He sits on steering committees for the following groups:
*The European Science Foundation group, Assessment of Impacts of Genetically Modified Plants (AIGM)
*Gensuisse, a GM promotion group funded by the pharmaceutical industry body Interpharma Internutrition - a promotion group for GM foods. It has in its working group representatives from the food industry (e.g. Nestlé) as well as chemical/GM companies Monsanto, Hoffmann LaRoche, DuPont, and Syngenta.
He is on the Executive Board of the European Federation of Biotechnology, an organisation of scientists wishing to promote biotechnology, which has an extensive corporate membership.
Ammann is co-editor of the Bio-Scope Frankfurt-Bern website, supported by GM industry group Europabio.

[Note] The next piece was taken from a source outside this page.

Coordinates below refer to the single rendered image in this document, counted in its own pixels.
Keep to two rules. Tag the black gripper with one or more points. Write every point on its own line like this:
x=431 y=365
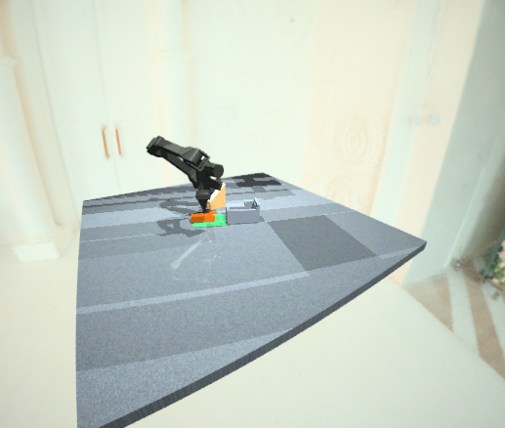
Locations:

With C S Prakash and others, Ammann signed an 'Open Letter to the United Nations Commission on Sustainable Development' (April 2000). The letter warned the Commission against 'needless over-regulation' of GM on the grounds of "the very real threat that an overly-strict adherence to precautionary regulation could pose to both the environment and to the well being of human populations around the world."
Ammann edits a pro-GM e-mail list and played a leading role together with CS Prakash in circulating and encouraging the attacks on Quist and Chapela and their paper on Mexican maize contamination published in Nature.